## PROBLEM TO WORK ON:
Look through the material and copy each line holding "water".

## MATERIALS PROVIDED:
•••••
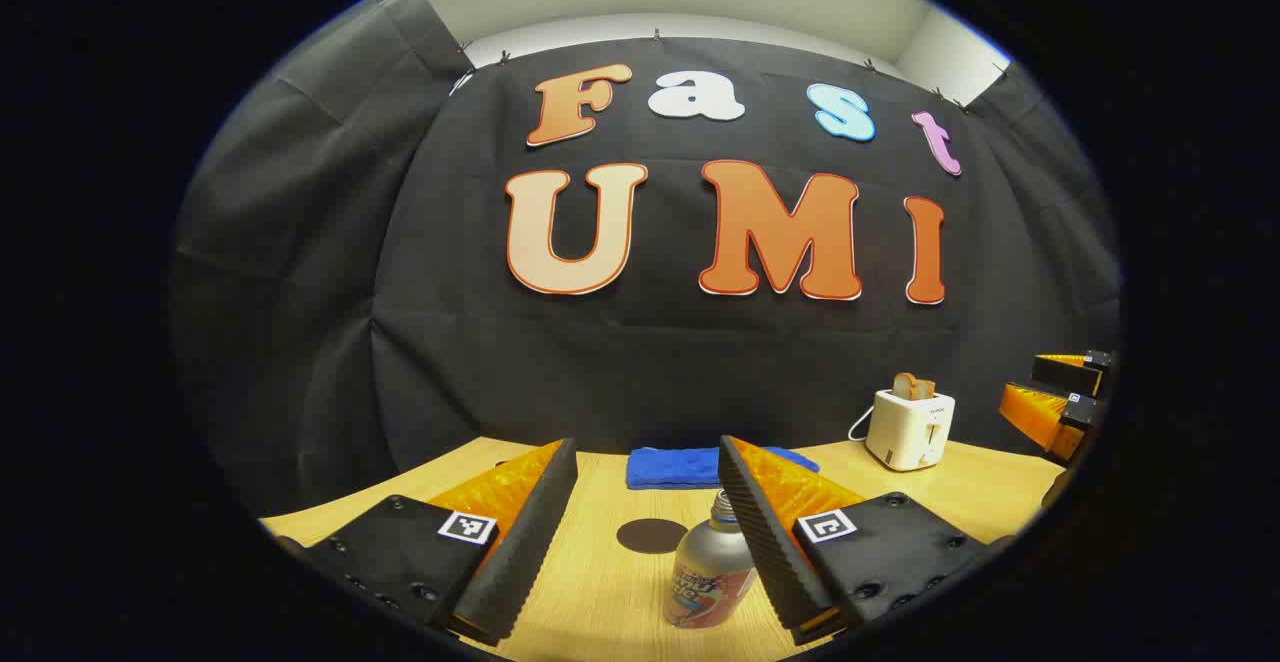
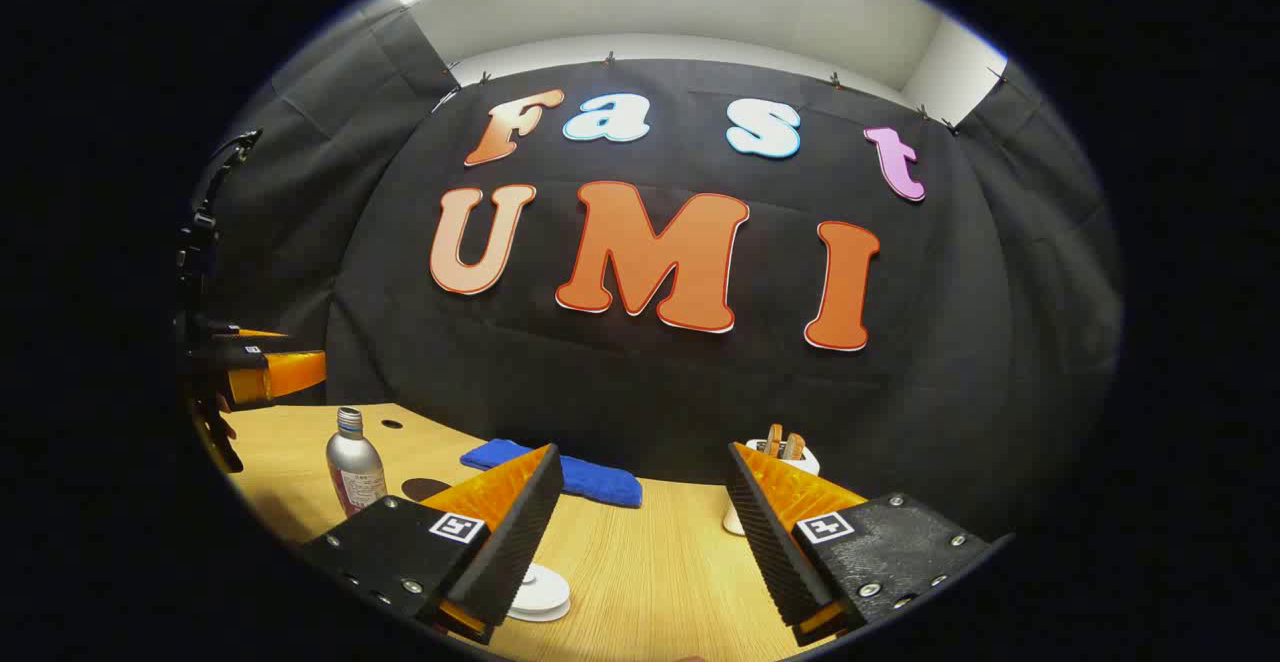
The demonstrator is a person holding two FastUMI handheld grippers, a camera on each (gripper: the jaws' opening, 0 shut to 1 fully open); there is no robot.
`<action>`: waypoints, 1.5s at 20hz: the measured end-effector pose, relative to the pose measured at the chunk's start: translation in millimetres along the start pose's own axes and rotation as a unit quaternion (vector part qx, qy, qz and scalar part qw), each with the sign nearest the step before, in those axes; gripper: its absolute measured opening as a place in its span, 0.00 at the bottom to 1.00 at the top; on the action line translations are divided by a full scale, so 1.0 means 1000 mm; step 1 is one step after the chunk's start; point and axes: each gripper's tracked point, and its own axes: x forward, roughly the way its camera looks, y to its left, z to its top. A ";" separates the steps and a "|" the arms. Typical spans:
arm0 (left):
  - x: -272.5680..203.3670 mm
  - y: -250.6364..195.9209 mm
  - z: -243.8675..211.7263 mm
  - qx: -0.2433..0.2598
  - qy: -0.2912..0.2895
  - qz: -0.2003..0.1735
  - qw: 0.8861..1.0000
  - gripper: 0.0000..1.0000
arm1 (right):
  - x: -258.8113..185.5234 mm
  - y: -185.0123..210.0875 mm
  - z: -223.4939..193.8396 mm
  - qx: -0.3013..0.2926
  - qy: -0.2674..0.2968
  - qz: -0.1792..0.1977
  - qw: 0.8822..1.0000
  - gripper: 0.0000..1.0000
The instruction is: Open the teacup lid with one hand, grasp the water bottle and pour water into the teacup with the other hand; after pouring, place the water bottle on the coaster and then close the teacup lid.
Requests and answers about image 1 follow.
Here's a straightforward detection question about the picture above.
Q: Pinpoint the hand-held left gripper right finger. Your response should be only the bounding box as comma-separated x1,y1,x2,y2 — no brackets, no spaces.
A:
718,435,1016,646

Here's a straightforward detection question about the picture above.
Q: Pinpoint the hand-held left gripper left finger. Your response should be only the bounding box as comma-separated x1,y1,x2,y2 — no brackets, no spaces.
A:
275,439,579,646

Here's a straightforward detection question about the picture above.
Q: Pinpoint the silver water bottle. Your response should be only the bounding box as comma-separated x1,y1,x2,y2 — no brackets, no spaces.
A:
663,489,758,629

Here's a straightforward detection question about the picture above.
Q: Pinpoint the dark round coaster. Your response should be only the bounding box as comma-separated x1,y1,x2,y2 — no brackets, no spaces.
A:
616,518,689,555

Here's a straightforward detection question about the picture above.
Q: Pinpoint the blue folded cloth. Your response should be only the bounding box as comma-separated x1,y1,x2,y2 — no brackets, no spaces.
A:
626,446,821,491

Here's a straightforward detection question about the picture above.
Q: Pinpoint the white toaster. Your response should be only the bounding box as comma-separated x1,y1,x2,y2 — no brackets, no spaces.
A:
865,389,956,472

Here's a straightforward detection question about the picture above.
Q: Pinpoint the black backdrop cloth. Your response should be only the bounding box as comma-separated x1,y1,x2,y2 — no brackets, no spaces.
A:
170,0,1121,518
•••••
## EXPECTED OUTPUT:
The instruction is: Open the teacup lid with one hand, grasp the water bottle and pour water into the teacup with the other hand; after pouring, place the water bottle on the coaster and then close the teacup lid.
Q: Pinpoint the silver water bottle. Your response should be only the bounding box as comma-separated x1,y1,x2,y2 — no brackets, no spaces.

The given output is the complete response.